Mediados los años
cincuenta, Sor Consuelo, en el siglo Constanza Briones, es la madre superiora
de las hermanas de la Caridad en San Ubaldo de Bassora, un pueblo minúsculo de
la Cataluña rural; y como el hospital que regentan las monjas se le está
cayendo a pedazos de puro viejo, acude a pedir limosna generosa a un
terrateniente rico y ocioso, Augusto Aixelà de Collbató. Con juramentos,
arrumacos y engaños, el galán la seduce y no deja ningún propósito por realizar
con ella, en el sofá del salón de su casa pairal. Sor Consuelo, convencida de
estar viviendo una gran pasión, la misma tarde abandona sin ruido el convento
para reunirse con su amado. Pero en el camino es raptada por un guerrillero del
maquis que la lleva a su refugio de la montaña, la previene contra las
monsergas de Aixelà y le declara un amor puro y acendrado, del que la mejor
prueba es el hecho de que a través de un intermediario ha depositado dos
millones de pesetas en la cuenta bancaria
las hermanas, para proceder a las reparaciones oportunas del hospital.
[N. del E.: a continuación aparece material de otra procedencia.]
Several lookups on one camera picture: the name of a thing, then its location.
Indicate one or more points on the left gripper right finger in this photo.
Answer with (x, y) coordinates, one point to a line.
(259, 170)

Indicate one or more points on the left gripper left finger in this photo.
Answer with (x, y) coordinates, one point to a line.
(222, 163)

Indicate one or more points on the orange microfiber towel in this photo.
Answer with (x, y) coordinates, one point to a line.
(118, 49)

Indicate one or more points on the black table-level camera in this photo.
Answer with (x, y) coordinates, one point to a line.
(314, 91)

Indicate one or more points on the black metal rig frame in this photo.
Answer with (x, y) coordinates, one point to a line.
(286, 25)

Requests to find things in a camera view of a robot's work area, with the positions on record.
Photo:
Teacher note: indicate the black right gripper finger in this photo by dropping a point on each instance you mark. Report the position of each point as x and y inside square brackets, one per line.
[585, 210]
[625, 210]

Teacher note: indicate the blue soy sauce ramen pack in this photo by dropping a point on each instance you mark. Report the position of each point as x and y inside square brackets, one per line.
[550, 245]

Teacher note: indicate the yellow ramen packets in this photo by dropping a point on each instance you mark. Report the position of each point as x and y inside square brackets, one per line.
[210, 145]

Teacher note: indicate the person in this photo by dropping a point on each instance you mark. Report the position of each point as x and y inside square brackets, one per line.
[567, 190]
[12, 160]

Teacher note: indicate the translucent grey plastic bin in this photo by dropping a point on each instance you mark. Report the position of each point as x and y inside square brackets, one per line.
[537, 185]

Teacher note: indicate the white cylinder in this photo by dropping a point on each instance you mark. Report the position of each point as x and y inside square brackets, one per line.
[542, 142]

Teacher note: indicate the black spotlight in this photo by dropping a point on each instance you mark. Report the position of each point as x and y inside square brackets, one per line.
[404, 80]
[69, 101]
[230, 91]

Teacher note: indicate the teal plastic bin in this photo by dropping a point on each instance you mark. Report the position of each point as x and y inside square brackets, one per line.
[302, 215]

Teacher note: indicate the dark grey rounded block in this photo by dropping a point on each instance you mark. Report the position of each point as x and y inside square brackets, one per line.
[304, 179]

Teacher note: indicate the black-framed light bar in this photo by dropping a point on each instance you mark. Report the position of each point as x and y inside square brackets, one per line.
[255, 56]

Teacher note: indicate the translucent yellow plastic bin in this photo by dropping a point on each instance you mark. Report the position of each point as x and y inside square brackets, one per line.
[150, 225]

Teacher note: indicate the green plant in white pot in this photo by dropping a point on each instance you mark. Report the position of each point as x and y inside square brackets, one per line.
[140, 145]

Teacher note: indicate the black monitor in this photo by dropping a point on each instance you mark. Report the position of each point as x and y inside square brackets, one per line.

Al
oír esa declaración de amor inesperada, Sor Consuelo se dice a sí misma: «No sé
si Dios me somete a duras pruebas o si me está tomando el pelo.»
“El año del diluvio”
(1992) no es ciertamente la novela más conocida ni la más apreciada de nuestro
flamante Premio Cervantes, pero sí es la prueba del algodón de la maestría
literaria de Eduardo Mendoza, puesta al servicio de una trama que oscila entre
el folletín y la novela de aventuras, tratada con todas las convenciones de los
dos subgéneros y al mismo tiempo trascendida por una ironía suave, muy
posmoderna, que rezuma en los diálogos que marcan la contraposición de los caracteres
de los personajes principales: Aixelà, resabiado y mentiroso pero encantador
siempre, y Sor Consuelo, inteligente, idealista y decidida a jugarse todas sus
opciones a una carta. La partida acaba en fiasco para ella, pero sin duda es él
quien a la larga sale perdiendo más. Otras novelas de Mendoza, tanto entre las
llamadas “serias” como en las “menores” (los adjetivos resultan muy discutibles
para según qué títulos), siguen la misma pauta: son las mujeres las que
arriesgan y toman las decisiones importantes; los hombres mariposean,
contemporizan y se dejan querer.
Digno de todos los
elogios, por otra parte, ha sido quien haya tomado la decisión última de
premiar a Mendoza con el Cervantes. Había grandes posibilidades de elegir peor.